— YOUR INSTRUCTIONS —
Using the data below, transcribe exactly everything from the line that contains "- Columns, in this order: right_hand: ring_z" down to the line that contains "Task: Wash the". Include both of those lines and none of the pictures.

##### STUDY MATERIAL #####

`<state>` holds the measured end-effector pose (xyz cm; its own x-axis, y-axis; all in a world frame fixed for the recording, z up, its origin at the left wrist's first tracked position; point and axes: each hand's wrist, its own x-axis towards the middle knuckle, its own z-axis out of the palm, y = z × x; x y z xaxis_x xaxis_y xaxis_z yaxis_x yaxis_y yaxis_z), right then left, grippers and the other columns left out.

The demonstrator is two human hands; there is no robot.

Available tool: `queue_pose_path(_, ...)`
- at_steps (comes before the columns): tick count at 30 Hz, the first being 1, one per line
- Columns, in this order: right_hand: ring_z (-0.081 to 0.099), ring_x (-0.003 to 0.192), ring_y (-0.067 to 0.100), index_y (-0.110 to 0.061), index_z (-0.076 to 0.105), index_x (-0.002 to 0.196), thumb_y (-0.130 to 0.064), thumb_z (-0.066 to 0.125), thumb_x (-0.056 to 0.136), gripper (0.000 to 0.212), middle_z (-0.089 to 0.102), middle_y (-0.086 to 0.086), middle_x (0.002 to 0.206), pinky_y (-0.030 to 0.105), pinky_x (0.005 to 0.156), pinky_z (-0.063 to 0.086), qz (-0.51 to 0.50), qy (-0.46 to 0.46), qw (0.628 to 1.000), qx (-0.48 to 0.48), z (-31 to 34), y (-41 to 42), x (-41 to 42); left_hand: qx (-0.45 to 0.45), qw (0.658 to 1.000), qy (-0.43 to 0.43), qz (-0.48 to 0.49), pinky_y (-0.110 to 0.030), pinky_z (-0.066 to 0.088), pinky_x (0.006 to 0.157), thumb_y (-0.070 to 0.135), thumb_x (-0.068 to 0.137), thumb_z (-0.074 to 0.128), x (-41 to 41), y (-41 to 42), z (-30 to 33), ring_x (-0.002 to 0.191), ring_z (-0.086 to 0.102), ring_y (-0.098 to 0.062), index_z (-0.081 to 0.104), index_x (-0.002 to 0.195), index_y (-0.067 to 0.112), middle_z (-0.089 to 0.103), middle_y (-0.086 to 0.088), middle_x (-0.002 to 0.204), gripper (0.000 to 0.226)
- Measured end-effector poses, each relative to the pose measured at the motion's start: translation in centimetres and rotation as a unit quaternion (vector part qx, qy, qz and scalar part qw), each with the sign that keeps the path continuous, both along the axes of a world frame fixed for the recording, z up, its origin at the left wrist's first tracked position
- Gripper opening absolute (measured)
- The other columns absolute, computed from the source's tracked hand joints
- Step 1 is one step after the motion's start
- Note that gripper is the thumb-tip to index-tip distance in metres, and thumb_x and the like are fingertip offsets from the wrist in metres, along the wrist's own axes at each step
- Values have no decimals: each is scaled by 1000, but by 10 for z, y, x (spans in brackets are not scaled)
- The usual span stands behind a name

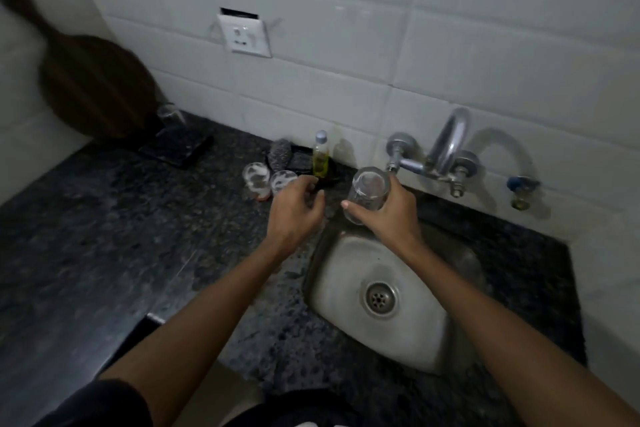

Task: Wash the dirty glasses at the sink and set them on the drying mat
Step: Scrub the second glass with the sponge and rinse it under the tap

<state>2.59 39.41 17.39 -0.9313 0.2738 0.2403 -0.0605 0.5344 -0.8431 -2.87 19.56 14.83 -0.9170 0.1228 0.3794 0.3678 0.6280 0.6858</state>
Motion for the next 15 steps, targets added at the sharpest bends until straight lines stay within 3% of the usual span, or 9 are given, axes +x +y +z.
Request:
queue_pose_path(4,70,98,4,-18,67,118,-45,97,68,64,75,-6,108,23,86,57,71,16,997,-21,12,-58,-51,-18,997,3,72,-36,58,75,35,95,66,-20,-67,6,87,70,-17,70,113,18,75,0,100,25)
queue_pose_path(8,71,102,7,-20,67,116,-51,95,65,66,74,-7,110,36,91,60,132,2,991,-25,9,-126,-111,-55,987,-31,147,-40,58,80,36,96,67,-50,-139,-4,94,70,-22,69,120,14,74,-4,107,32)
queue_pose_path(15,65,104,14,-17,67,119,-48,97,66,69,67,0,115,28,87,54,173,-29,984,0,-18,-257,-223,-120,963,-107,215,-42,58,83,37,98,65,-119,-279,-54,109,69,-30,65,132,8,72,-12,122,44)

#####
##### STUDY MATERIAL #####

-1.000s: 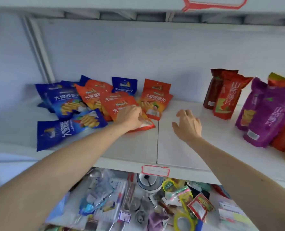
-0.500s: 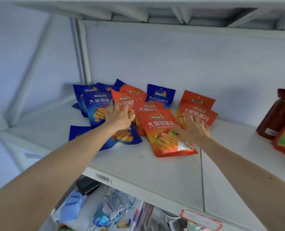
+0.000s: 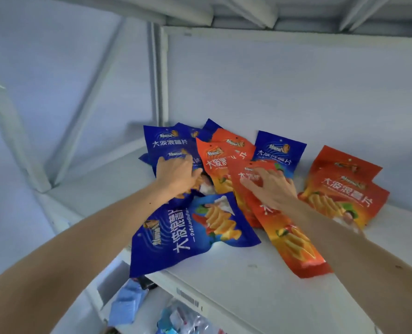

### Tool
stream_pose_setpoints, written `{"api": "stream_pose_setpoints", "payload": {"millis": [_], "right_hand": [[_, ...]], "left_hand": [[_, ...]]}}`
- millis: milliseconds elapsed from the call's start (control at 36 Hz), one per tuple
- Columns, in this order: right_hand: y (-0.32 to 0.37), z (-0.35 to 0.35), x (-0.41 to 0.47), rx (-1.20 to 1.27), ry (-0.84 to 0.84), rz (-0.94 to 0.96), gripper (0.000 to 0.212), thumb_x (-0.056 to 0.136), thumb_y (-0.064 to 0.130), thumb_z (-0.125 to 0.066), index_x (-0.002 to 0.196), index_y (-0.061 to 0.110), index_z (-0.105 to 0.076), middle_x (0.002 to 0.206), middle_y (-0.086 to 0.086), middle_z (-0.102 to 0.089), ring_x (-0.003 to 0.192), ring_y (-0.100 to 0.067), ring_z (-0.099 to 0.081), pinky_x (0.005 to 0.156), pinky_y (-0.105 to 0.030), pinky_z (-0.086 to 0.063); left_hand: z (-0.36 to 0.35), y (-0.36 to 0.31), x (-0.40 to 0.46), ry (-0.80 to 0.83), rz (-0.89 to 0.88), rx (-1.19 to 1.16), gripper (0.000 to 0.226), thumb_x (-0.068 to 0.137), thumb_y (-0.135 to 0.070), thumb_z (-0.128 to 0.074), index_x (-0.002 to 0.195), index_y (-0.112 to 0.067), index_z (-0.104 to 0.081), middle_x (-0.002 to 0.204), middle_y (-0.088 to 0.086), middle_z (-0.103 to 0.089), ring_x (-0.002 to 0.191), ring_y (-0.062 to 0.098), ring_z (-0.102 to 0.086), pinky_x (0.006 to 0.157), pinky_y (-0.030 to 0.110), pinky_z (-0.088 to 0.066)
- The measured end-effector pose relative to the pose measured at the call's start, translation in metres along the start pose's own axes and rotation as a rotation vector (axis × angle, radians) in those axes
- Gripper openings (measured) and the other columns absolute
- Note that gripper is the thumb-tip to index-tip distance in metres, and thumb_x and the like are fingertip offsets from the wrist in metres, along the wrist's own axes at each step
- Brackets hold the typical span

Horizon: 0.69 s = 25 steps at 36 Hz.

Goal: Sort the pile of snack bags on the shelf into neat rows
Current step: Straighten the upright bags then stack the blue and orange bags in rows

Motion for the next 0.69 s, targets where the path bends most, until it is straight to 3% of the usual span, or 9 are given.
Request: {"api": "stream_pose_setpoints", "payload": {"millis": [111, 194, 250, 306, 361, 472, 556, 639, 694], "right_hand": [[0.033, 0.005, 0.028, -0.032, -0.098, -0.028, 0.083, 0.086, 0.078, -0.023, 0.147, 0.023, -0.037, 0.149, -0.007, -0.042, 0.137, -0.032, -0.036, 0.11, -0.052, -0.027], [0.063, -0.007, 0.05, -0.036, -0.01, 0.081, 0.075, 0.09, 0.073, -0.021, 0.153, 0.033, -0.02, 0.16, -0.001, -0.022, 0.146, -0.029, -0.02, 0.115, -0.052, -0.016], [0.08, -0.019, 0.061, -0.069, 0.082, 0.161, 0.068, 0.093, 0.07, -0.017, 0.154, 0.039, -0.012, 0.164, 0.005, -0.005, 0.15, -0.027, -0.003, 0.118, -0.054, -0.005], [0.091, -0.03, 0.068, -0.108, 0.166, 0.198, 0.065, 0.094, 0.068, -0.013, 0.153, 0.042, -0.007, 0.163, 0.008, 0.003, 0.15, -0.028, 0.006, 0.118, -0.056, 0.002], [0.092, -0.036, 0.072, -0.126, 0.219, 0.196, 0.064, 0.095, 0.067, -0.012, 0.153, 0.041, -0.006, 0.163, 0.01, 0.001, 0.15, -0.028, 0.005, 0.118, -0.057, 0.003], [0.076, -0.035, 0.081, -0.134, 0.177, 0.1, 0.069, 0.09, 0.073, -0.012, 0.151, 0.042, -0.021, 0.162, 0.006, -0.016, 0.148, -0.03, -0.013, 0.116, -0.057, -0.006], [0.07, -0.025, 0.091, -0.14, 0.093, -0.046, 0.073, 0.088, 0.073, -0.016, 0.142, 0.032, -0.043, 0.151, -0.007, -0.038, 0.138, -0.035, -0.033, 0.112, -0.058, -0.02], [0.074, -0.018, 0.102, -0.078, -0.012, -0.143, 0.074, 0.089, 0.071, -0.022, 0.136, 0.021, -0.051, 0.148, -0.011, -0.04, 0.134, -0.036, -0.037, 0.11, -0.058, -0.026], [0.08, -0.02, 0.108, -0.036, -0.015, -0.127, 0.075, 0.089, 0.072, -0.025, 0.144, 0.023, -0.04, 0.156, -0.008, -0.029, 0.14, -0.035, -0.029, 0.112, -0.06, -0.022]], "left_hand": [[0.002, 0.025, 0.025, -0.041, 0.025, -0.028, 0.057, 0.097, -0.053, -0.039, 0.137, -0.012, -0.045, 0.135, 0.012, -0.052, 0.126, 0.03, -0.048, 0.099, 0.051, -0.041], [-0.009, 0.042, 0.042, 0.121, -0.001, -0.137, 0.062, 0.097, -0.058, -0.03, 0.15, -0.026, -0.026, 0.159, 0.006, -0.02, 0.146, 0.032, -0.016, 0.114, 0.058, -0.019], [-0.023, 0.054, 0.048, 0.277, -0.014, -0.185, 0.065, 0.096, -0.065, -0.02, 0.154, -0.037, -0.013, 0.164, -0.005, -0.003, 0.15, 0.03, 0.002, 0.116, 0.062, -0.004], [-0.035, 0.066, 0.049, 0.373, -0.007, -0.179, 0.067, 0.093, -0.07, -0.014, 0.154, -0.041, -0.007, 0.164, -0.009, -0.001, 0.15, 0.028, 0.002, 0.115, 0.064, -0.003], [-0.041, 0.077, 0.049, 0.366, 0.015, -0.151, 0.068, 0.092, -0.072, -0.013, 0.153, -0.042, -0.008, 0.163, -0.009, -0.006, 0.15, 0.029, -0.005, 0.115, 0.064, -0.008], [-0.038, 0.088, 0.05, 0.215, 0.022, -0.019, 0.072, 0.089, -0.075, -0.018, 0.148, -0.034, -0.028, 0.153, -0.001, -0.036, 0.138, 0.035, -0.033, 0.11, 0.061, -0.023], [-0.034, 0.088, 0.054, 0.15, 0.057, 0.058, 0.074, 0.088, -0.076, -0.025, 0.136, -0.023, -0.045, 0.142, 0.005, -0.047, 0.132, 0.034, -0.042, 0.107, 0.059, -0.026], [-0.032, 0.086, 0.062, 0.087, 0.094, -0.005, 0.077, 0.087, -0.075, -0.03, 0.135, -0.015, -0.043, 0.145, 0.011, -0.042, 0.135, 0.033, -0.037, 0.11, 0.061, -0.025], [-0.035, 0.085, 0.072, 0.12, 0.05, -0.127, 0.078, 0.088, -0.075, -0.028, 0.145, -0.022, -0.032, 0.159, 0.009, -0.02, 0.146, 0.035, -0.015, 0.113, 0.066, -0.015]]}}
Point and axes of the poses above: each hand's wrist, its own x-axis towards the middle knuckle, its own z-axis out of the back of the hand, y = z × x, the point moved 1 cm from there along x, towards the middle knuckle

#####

— EXPECTED OUTPUT —
- Columns, in this order: right_hand: ring_z (-0.081 to 0.099), ring_x (-0.003 to 0.192), ring_y (-0.067 to 0.100), index_y (-0.110 to 0.061), index_z (-0.076 to 0.105), index_x (-0.002 to 0.196), thumb_y (-0.130 to 0.064), thumb_z (-0.066 to 0.125), thumb_x (-0.056 to 0.136), gripper (0.000 to 0.212), middle_z (-0.089 to 0.102), middle_y (-0.086 to 0.086), middle_x (0.002 to 0.206), pinky_y (-0.030 to 0.105), pinky_x (0.005 to 0.156), pinky_z (-0.063 to 0.086), qz (-0.51 to 0.50), qy (-0.46 to 0.46), qw (0.628 to 1.000), qx (-0.48 to 0.48), z (-31 to 34), y (-41 to 42), x (-41 to 42); left_hand: qx (-0.45 to 0.45), qw (0.658 to 1.000), qy (-0.43 to 0.43), qz (-0.48 to 0.49), pinky_y (-0.110 to 0.030), pinky_z (-0.066 to 0.088), pinky_x (0.006 to 0.157), thumb_y (-0.070 to 0.135), thumb_x (-0.068 to 0.137), thumb_z (-0.074 to 0.128), x (-41 to 41), y (-41 to 42), z (-30 to 33), ring_x (-0.002 to 0.191), ring_z (-0.086 to 0.102), ring_y (-0.098 to 0.062), index_z (-0.081 to 0.104), index_x (-0.002 to 0.195), index_y (-0.067 to 0.112), middle_z (-0.089 to 0.103), middle_y (-0.086 to 0.088), middle_x (-0.002 to 0.204), gripper (0.000 to 0.226)
- Measured end-effector poses, each relative to the pose measured at the motion's start: translation in centimetres and rotation as a unit quaternion (vector part qx, qy, qz and scalar part qw), each with the sign that keeps the path continuous, both along the axes of a world frame fixed for the recording, z up, its origin at the left wrist's first tracked position
- Gripper opening absolute (measured)
- The other columns absolute, computed from the source's tracked hand joints
- Step 1 is one step after the motion's start
- Note that gripper is the thumb-tip to index-tip distance in metres, and thumb_x and the like are fingertip offsets from the wrist in metres, along the wrist's own axes at each step
- Values have no decimals: each is scaled by 1000, but by 10 for z, y, x (spans in brackets are not scaled)
- The usual span stands behind a name


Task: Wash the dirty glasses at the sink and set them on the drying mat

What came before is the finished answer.